My whole life I knew what I wanted, how to get it. In the words from 21, I dazzled! I dazzled everyone. I was the person people knew would make it. Make it big, prove everyone's stereotype wrong. I would make it. But how can I fucking make it when I can barley make up my mind on the college I want to be in, let alone the degree, or even the continent I want to be on! How can I make it when I don't want to be either there or here. I want the london life, but with my friends from back home. I want my parents to live in the city right by me, so I have them when I want, and still keep my freedom. I want to eventually be an expert in finance and accounting, that I would lead any business exploding towards the sky. I want to have a background in law. so the doctor thing was just a thought, and so was the journalism. Actually, the philanthropist wasn't a lie, I was gonna study that in SOAS, only they called it developmental studies. Haha, i'm telling you, i'm all over the place. And on top of that i'm venturing off topic so much, I actually forgot what I was worried about to begin with. Oh yes, of course, LS fucking E!

So my high school econ teacher writes my recommendation for my UCAS application, so its not the best recommendation ever, but its not bad either. I put my heart into writing an outstanding personal statement. Then LSE asks for a recommendation from one of my college tutors. Of course, I don't know any of their names so I highly doubt any of them even know mine. On top of that, I only had one tutor the first term and every class was a group presentation, which meant, I never had the chance to show off my uncanny annoying I have a comment about everything skill that makes teachers honestly believe I have an academic side to me. So without my backup 'pretend' brightness, without previous experience to how resourceful I am, and with no history of just what I am capable of, my MN100 teacher wrote me a recommendation.

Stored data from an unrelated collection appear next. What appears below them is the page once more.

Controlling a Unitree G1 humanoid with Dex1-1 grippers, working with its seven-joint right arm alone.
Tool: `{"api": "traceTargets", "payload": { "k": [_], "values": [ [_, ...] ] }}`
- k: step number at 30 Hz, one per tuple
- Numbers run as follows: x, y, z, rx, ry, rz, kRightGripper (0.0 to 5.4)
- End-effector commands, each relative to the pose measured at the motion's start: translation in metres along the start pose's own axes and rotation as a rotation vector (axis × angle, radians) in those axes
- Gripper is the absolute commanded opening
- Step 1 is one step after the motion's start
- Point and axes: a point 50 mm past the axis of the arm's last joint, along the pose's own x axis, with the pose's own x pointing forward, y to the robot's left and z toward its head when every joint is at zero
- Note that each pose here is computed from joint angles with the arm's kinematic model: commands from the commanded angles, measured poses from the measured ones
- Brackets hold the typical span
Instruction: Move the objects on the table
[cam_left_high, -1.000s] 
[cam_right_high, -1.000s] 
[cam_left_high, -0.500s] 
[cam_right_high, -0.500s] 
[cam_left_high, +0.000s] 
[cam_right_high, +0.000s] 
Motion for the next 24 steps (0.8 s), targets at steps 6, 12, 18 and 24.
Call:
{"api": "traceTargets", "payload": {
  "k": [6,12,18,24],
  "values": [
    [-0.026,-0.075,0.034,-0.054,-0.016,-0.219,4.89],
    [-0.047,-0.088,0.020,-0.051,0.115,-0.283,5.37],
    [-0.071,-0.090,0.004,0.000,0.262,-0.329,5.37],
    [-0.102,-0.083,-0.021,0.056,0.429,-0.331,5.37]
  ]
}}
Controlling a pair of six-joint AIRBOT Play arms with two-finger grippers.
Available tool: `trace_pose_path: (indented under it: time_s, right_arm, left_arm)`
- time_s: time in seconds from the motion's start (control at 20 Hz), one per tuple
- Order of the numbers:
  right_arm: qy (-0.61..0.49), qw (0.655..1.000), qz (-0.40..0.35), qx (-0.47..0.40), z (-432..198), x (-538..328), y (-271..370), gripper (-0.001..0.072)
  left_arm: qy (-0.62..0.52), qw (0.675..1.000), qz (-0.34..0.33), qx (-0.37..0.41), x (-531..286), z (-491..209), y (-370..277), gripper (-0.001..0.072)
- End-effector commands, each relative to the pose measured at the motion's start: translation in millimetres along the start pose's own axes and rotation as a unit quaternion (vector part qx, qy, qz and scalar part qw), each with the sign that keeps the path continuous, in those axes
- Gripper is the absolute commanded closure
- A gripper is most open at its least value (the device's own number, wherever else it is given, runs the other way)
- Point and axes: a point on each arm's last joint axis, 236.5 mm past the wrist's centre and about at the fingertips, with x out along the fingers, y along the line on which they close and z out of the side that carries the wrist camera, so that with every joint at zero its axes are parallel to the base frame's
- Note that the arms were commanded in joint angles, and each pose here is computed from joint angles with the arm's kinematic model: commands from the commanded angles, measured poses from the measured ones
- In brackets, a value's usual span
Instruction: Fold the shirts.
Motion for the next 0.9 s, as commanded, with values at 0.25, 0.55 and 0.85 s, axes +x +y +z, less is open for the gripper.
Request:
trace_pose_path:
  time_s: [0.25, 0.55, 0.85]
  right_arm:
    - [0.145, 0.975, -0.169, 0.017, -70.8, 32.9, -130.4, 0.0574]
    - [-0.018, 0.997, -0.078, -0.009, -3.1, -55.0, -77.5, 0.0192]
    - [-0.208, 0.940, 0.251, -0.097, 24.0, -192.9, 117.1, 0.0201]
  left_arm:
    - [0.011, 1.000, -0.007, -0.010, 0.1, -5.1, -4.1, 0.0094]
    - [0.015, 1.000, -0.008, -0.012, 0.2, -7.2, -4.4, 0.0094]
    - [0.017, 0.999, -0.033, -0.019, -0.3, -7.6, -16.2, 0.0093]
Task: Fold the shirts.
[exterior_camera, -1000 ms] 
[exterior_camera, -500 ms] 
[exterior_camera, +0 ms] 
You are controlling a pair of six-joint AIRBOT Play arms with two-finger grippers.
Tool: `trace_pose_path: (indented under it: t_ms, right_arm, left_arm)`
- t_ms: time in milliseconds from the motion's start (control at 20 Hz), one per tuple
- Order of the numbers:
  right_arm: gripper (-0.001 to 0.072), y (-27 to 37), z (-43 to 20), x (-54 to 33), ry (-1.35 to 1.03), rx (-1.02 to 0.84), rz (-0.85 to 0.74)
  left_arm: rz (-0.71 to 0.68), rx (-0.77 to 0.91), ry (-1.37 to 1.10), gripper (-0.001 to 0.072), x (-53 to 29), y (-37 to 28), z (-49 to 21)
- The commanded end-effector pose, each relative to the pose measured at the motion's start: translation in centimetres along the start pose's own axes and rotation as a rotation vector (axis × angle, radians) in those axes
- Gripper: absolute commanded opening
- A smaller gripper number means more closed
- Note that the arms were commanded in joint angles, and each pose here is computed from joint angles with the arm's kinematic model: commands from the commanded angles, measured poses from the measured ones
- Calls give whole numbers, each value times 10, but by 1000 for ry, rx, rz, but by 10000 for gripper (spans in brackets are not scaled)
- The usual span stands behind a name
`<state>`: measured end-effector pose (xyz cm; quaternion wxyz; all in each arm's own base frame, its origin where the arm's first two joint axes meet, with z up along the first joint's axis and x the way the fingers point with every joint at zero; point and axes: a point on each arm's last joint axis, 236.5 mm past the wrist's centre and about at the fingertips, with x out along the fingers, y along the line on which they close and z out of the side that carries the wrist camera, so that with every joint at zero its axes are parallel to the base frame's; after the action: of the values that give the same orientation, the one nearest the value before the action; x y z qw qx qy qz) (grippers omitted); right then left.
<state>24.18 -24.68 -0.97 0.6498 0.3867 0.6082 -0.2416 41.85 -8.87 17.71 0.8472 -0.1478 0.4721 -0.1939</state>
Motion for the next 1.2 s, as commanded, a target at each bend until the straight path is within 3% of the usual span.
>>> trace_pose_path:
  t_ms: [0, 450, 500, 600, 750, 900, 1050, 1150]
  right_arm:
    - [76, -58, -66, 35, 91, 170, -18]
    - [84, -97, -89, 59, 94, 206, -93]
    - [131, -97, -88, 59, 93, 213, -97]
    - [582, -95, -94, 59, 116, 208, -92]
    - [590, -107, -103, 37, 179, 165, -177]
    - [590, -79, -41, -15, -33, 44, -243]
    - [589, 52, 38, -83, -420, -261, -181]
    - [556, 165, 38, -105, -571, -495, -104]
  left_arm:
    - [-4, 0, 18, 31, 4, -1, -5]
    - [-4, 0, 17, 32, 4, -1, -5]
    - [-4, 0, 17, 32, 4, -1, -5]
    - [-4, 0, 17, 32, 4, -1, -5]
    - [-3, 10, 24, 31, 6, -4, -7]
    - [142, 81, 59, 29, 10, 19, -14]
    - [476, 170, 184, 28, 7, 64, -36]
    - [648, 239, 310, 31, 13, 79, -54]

I know im not being modest when I say, I think the two weeks of pestering him and the constant demands I made of my tutor paid off as he wrote me a short but delightful recommendation. I know in my heart what he said about me was spot on, but I must wonder if he knows it too. I did brainwash him with my recommendations from my high school days, my narcissist personal statement, self-absorbed cv, and ranting about my bloody confidence. So what, I am confident, just because he doesn't know me well doesn't mean I'll let that drag my application down, a girls gotta do what a girls gotta do! right?? but i must admit, chapeau to the excellent tutor, who gave me what I needed, if LSE accepts me, then i owe him one. If not, I still owe him for trying. The poor man must have slain to try and find something nice to say about me, after all, all I do is give him heat.

I think this may be the first post where I reveal parts of my personal life, anyone who knows me well and reads this will instantly know it is me. Let's hope it stays hidden like the rest of my blog from the rapidity of the internet. While I did want my other articles to be read, this privacy may just as well work for me.